------ SUPPLIED MATERIAL ------
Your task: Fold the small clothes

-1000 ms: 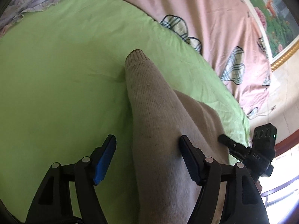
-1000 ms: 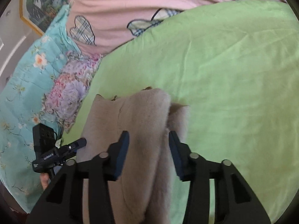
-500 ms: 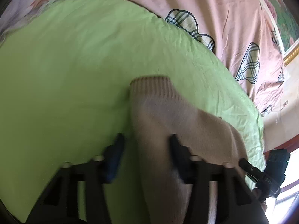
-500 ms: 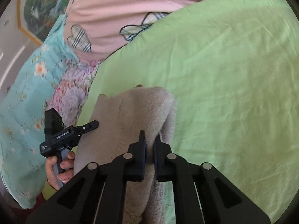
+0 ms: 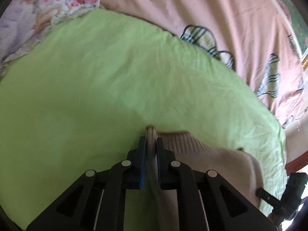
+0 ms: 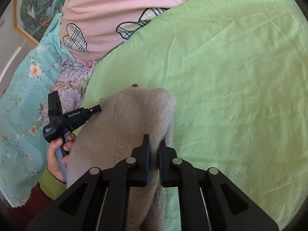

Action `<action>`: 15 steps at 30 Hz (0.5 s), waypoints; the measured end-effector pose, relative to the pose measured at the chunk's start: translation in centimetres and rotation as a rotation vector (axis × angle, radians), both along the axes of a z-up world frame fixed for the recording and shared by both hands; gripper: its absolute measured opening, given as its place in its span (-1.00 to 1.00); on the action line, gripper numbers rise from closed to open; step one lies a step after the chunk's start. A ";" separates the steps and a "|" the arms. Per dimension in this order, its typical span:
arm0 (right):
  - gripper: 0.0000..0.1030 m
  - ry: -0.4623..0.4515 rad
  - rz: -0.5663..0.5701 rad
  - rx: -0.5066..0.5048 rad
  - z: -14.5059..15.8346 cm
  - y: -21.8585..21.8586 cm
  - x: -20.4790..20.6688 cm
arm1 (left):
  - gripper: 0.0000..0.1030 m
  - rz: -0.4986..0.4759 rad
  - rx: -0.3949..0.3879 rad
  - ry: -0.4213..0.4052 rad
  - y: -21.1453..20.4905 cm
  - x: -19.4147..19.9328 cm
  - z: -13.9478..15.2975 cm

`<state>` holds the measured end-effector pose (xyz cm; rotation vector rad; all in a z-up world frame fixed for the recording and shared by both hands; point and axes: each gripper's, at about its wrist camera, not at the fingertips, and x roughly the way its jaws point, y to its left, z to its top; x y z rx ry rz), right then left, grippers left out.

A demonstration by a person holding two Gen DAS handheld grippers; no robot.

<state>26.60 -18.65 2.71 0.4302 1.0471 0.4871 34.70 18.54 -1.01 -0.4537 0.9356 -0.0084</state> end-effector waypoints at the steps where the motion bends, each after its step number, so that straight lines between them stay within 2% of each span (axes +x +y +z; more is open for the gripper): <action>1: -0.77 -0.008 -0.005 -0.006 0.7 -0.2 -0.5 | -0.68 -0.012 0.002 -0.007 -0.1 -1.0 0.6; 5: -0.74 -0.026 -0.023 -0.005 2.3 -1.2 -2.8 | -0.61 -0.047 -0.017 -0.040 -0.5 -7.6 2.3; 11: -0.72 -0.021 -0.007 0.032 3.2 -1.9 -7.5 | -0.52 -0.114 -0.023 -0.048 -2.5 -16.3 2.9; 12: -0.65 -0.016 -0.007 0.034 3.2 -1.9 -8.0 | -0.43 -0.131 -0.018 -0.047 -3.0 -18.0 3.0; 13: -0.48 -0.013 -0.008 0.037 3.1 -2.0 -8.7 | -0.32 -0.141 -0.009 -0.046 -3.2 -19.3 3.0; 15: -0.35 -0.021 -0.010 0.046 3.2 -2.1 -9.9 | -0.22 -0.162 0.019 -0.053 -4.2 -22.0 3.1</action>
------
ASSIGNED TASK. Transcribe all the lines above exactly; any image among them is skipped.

EXERCISE OUTPUT.
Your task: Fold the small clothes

-1000 ms: 
-1000 ms: 
-500 ms: 
-500 ms: 
+0 ms: 
+0 ms: 

Action `<action>`: 15 steps at 30 Hz (0.5 s), waypoints; the measured end-effector pose, relative to the pose measured at the chunk's start: translation in centimetres and rotation as a rotation vector (axis × angle, radians), both along the axes of a z-up world frame fixed for the recording and shared by both hands; gripper: its absolute measured opening, given as its place in its span (-1.00 to 1.00); on the action line, gripper numbers rise from closed to open; step one lies a step after the chunk's start. A ";" separates the steps and a "|" the arms. Per dimension in this order, its typical span:
arm0 (right):
  - gripper: 0.0000..0.1030 m
  - ry: -0.4623..0.4515 rad
  - rz: -0.5663..0.5701 rad
  - rx: -0.5066..0.5048 rad
  - z: -14.5059..15.8346 cm
  - y: -21.8585..21.8586 cm
  - x: -20.4790..20.6688 cm
arm1 (left):
  - gripper: 0.0000..0.1030 m
  - rz: -0.4986..0.4759 rad
  - rx: -0.3949..0.3879 rad
  - ry: -0.4213..0.4052 rad
  - y: -21.1453..20.4905 cm
  - x: -19.4147..19.9328 cm
  - z: -13.9478..15.2975 cm

`<state>` holds the measured end-effector pose (xyz cm; rotation vector rad; all in a z-up world frame fixed for the recording and shared by both hands; point and axes: each gripper's, at about its wrist camera, not at the fingertips, and x roughly the way its jaws point, y to its left, z to its top; x y z rx ry rz), right then left, grippers left out.

A demonstration by a person holding two Gen DAS handheld grippers; no robot.

<state>26.60 -18.65 2.71 0.4302 1.0471 0.4871 34.70 18.54 -1.01 -0.4537 0.9356 -0.0084</state> end-effector waypoints at the steps where the motion bends, each after its step number, so that straight lines between them stay within 2% of each span (axes +x +y +z; more is open for the gripper): <action>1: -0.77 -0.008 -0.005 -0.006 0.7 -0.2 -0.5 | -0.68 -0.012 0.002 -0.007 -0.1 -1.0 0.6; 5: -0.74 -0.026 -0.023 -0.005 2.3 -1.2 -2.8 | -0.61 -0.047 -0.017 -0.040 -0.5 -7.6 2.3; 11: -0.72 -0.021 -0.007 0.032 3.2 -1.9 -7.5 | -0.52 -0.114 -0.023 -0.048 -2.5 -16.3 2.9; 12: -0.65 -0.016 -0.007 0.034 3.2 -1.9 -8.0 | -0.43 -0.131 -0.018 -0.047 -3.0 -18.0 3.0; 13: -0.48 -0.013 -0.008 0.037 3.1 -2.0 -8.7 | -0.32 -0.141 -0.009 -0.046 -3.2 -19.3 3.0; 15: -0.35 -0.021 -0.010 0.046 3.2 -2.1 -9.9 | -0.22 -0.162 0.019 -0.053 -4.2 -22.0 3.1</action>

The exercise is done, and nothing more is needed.